▶ GOAL OF THE EXERCISE:
Reproduce each record exactly, leaving out no line.

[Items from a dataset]
- Opening Delimiter -
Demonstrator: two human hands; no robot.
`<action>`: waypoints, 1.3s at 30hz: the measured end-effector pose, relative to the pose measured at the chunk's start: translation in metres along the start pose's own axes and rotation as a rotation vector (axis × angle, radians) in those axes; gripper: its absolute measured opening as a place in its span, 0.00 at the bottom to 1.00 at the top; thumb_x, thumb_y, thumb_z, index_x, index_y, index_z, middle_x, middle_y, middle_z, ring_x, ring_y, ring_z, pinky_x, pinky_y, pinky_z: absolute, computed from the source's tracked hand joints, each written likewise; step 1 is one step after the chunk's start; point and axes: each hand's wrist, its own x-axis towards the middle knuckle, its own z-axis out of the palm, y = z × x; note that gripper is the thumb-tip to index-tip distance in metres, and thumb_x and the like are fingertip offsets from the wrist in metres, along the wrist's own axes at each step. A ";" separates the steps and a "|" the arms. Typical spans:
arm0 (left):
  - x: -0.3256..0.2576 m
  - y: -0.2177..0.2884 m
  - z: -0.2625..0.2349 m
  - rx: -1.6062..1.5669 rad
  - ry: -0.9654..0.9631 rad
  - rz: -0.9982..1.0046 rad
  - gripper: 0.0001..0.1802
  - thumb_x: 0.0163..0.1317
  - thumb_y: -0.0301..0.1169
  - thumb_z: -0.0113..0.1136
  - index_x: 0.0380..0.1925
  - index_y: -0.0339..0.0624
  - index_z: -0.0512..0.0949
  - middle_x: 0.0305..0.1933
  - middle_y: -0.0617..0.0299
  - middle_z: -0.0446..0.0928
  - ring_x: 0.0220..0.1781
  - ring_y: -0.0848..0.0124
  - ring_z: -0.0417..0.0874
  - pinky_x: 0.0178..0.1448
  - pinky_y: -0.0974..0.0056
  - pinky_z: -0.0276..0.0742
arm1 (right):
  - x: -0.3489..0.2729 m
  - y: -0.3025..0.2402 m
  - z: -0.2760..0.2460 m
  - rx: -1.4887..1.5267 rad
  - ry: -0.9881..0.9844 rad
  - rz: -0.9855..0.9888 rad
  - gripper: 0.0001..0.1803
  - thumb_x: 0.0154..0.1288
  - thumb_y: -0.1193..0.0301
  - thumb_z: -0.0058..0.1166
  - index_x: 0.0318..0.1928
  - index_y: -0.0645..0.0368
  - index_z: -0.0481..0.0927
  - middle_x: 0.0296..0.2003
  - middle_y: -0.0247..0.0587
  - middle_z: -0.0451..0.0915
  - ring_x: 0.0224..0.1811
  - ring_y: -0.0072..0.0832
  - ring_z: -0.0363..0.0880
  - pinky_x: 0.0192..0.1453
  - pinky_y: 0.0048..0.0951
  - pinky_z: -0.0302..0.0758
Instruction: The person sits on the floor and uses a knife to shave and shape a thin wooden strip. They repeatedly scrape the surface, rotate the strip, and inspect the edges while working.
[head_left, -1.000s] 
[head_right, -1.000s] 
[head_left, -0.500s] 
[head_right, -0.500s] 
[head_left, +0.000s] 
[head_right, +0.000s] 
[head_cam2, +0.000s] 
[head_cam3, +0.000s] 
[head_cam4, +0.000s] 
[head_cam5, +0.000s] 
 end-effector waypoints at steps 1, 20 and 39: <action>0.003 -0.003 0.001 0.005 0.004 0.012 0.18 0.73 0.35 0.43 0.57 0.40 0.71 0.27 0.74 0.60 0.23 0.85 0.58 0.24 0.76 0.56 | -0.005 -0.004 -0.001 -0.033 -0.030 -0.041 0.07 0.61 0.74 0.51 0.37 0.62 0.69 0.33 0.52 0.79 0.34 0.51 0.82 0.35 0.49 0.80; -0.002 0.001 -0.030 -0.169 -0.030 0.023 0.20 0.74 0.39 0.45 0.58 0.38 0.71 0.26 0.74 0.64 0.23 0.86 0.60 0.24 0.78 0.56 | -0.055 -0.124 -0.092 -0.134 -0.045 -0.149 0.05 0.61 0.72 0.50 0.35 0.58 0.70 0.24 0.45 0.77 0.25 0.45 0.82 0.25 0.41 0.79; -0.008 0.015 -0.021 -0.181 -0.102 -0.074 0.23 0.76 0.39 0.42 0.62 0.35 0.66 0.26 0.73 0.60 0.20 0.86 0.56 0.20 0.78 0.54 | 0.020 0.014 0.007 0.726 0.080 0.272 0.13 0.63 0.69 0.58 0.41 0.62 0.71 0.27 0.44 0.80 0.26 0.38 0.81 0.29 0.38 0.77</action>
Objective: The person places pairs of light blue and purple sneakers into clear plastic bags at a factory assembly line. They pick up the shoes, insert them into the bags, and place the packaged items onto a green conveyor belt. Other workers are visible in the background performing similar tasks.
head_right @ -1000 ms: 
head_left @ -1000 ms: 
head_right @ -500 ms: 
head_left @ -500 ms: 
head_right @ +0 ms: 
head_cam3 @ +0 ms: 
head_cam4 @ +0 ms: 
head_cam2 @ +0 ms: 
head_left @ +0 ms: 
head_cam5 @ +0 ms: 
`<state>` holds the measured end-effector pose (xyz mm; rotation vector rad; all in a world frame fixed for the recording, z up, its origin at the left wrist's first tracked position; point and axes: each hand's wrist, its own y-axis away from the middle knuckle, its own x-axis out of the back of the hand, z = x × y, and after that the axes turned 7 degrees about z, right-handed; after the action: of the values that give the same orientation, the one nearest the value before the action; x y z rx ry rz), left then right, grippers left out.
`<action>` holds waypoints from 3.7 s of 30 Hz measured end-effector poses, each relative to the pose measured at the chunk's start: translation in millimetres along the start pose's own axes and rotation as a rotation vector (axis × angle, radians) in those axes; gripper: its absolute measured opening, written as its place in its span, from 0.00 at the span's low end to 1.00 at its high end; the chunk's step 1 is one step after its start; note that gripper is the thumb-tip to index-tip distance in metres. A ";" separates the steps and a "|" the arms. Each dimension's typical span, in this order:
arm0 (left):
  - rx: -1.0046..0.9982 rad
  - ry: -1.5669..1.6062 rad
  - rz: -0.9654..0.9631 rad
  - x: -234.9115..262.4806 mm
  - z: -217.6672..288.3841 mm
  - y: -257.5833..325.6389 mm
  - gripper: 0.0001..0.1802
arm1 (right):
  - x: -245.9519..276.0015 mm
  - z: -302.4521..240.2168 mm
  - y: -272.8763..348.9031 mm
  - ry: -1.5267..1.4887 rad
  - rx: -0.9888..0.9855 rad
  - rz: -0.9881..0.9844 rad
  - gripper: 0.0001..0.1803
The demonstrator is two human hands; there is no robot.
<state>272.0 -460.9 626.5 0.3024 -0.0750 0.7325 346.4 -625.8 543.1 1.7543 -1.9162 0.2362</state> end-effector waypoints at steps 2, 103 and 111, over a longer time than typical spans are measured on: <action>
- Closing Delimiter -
▶ RESPONSE TO THE TASK:
Demonstrator: two human hands; no robot.
`<action>`: waypoints, 1.3s at 30hz: the measured end-effector pose, relative to the pose measured at the chunk's start: translation in metres along the start pose's own axes and rotation as a rotation vector (axis × angle, radians) in those axes; gripper: its absolute measured opening as a place in its span, 0.00 at the bottom to 1.00 at the top; thumb_x, thumb_y, thumb_z, index_x, index_y, index_z, middle_x, middle_y, middle_z, ring_x, ring_y, ring_z, pinky_x, pinky_y, pinky_z: absolute, computed from the source's tracked hand joints, each written likewise; step 1 is one step after the chunk's start; point and axes: each hand's wrist, its own x-axis towards the middle knuckle, its own z-axis out of the palm, y = z × x; note that gripper is the thumb-tip to index-tip distance in metres, and thumb_x and the like are fingertip offsets from the wrist in metres, along the wrist's own axes at each step. A ";" separates the steps and a "|" the arms. Typical spans:
arm0 (left):
  - x: -0.3256..0.2576 m
  - y: -0.2177..0.2884 m
  - z: -0.2625..0.2349 m
  - rx: -1.6062..1.5669 rad
  - ry: -0.9654..0.9631 rad
  - rz: -0.9982..1.0046 rad
  - gripper: 0.0001..0.1802
  - thumb_x: 0.0163..0.1317
  - thumb_y: -0.0301..0.1169
  - thumb_z: -0.0113..0.1136
  - index_x: 0.0380..0.1925
  - index_y: -0.0339..0.0624
  - index_z: -0.0512..0.0949
  - middle_x: 0.0305..0.1933
  - middle_y: -0.0617..0.0299
  - middle_z: -0.0446..0.0928
  - ring_x: 0.0220..0.1781
  - ring_y: -0.0848..0.0124
  - ring_z: -0.0417..0.0874
  - pinky_x: 0.0178..0.1448
  - pinky_y: -0.0974..0.0056
  - pinky_z: -0.0276..0.0742
arm1 (right):
  - x: -0.3489..0.2729 m
  - y: -0.3025..0.2402 m
  - z: -0.2760..0.2460 m
  - rx: -1.4887..1.5267 rad
  - ry: -0.9881..0.9844 rad
  - rz: -0.9855..0.9888 rad
  - gripper: 0.0001..0.1803
  - thumb_x: 0.0154..0.1288
  - thumb_y: -0.1193..0.0301
  - thumb_z: -0.0058..0.1166
  - index_x: 0.0318..0.1928
  - index_y: -0.0645..0.0368
  - index_z: -0.0481..0.0927
  - middle_x: 0.0296..0.2003
  - middle_y: -0.0247..0.0587
  - middle_z: -0.0451..0.0915
  - ring_x: 0.0224..0.1811
  - ring_y: -0.0072..0.0832
  - ring_z: -0.0363..0.0880
  - pinky_x: 0.0192..0.1453
  - pinky_y: 0.0048..0.0951
  - pinky_z: -0.0302..0.0758
Instruction: The person sits on the floor and uses a knife to shave and shape a thin wooden strip. They repeatedly scrape the surface, rotate the strip, and inspect the edges while working.
[head_left, -1.000s] 
[head_right, -1.000s] 
[head_left, -0.500s] 
[head_right, -0.500s] 
[head_left, +0.000s] 
[head_right, +0.000s] 
[head_cam2, +0.000s] 
[head_cam3, +0.000s] 
[head_cam4, +0.000s] 
[head_cam5, +0.000s] 
 end-effector waypoints at steps 1, 20 and 39: <action>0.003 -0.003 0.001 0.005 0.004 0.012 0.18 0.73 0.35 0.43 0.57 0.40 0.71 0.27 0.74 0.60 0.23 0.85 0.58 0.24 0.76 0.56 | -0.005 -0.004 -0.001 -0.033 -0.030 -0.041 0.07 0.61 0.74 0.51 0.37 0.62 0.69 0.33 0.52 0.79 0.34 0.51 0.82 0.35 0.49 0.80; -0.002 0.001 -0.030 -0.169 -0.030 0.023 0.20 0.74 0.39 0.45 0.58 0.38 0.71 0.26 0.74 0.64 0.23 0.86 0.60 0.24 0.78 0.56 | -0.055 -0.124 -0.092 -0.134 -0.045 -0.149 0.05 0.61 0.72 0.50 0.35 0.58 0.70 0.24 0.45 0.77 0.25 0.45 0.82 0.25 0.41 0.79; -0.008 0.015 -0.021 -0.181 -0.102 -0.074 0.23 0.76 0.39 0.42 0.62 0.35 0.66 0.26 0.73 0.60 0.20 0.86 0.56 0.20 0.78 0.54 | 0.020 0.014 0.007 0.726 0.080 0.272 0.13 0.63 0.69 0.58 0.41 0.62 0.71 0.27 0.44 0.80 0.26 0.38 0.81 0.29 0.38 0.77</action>
Objective: The person places pairs of light blue and purple sneakers into clear plastic bags at a factory assembly line. They pick up the shoes, insert them into the bags, and place the packaged items onto a green conveyor belt. Other workers are visible in the background performing similar tasks.
head_right @ -1000 ms: 
head_left @ -1000 ms: 
head_right @ -500 ms: 
head_left @ -500 ms: 
head_right @ +0 ms: 
head_cam3 @ +0 ms: 
head_cam4 @ +0 ms: 
head_cam2 @ +0 ms: 
head_left @ +0 ms: 
head_cam5 @ +0 ms: 
`<state>` holds the measured end-effector pose (xyz mm; rotation vector rad; all in a world frame fixed for the recording, z up, its origin at the left wrist's first tracked position; point and axes: each hand's wrist, its own y-axis away from the middle knuckle, its own x-axis out of the back of the hand, z = x × y, and after that the axes turned 7 degrees about z, right-handed; after the action: of the values that give the same orientation, the one nearest the value before the action; x y z rx ry rz), left then right, grippers left out.
`<action>` holds waypoints from 3.7 s of 30 Hz measured end-effector poses, each relative to the pose measured at the chunk's start: translation in millimetres along the start pose's own axes and rotation as a rotation vector (axis × angle, radians) in those axes; gripper: its absolute measured opening, written as its place in its span, from 0.00 at the span's low end to 1.00 at its high end; the chunk's step 1 is one step after its start; note that gripper is the thumb-tip to index-tip distance in metres. A ";" separates the steps and a "|" the arms. Each dimension's typical span, in this order:
arm0 (left):
  - rx: -1.0046..0.9982 rad
  - ry: -1.5669..1.6062 rad
  - rz: -0.9654..0.9631 rad
  - x: -234.9115..262.4806 mm
  - z: -217.6672..288.3841 mm
  - y: -257.5833..325.6389 mm
  - gripper: 0.0001..0.1802
arm1 (right):
  - x: -245.9519..276.0015 mm
  - z: -302.4521..240.2168 mm
  - y: -272.8763..348.9031 mm
  - ry: -1.5267..1.4887 rad
  - rx: -0.9888..0.9855 rad
  - rz: -0.9881..0.9844 rad
  - gripper: 0.0001..0.1803
The demonstrator is two human hands; there is no robot.
<state>272.0 -460.9 626.5 0.3024 -0.0750 0.7325 346.4 -625.8 543.1 1.7543 -1.9162 0.2362</state> end-effector waypoints at steps 2, 103 and 111, over a longer time than typical spans are measured on: <action>

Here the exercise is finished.